Write out every line of the material as it stands, apart from the pictures.

[Opening SUPPLIED INFORMATION section]

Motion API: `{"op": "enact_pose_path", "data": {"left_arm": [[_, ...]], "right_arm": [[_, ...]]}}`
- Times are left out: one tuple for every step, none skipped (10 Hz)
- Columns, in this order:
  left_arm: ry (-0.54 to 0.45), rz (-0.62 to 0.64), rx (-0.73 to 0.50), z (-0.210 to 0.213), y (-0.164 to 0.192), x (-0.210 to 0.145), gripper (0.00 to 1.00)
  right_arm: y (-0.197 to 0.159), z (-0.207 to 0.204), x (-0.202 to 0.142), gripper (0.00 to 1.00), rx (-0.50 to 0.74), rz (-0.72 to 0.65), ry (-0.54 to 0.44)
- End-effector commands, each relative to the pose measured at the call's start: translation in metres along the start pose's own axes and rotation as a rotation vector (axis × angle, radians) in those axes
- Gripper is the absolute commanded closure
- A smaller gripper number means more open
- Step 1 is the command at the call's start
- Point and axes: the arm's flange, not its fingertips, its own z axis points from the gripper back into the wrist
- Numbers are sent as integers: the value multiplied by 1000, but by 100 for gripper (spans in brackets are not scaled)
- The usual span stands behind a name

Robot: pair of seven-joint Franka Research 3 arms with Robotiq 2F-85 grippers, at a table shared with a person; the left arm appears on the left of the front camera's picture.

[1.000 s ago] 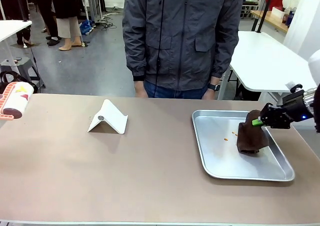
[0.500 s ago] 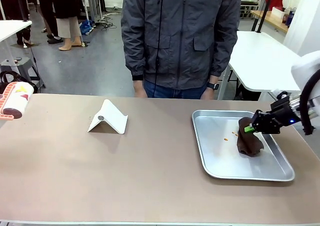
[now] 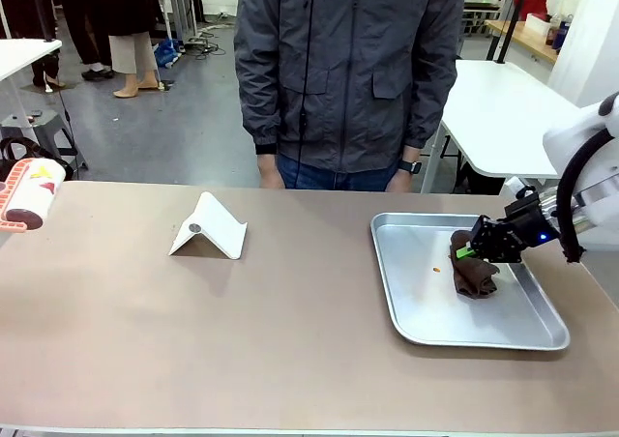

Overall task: Clean the surface of the table.
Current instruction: Clean the area not pointed to by the person.

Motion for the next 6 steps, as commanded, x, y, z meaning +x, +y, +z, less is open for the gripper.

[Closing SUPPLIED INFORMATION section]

*TASK OUTPUT*:
Motion API: `{"op": "enact_pose_path", "data": {"left_arm": [[_, ...]], "right_arm": [[_, ...]]}}`
- Times are left out: one tuple for every step, none skipped (10 Hz)
- Columns, in this order:
  left_arm: ry (-0.54 to 0.45), rz (-0.62 to 0.64), rx (-0.73 to 0.50), z (-0.210 to 0.213), y (-0.164 to 0.192), x (-0.210 to 0.145), gripper (0.00 to 1.00)
  right_arm: y (-0.197 to 0.159), z (-0.207 to 0.204), x (-0.202 to 0.142), gripper (0.00 to 1.00), rx (-0.50 to 0.74), rz (-0.72 to 0.65), ry (-0.54 to 0.44)
- End-effector commands, each relative to the pose measured at the call's start: translation in metres along the start pose's own axes and rotation as a rotation vector (axis × angle, radians) in those axes
- Gripper is the absolute commanded closure
- A smaller gripper number means more open
- Step 1 is the command at the call's start
- Point and axes: the arm's flange, not its fingertips, its own z axis points from the gripper back into the wrist
- Numbers are sent as integers: the value multiplied by 1000, but by 100 for gripper (spans in brackets are not scaled)
- The usual span stands behind a name

Robot: pair of seven-joint Franka Research 3 arms with Robotiq 2F-85 grippers, at a table shared with a person; the left arm appears on the left of the front camera's picture.

[1.000 s ago] 
[0.500 s ago] 
[now] 

Overall task: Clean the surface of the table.
Current instruction: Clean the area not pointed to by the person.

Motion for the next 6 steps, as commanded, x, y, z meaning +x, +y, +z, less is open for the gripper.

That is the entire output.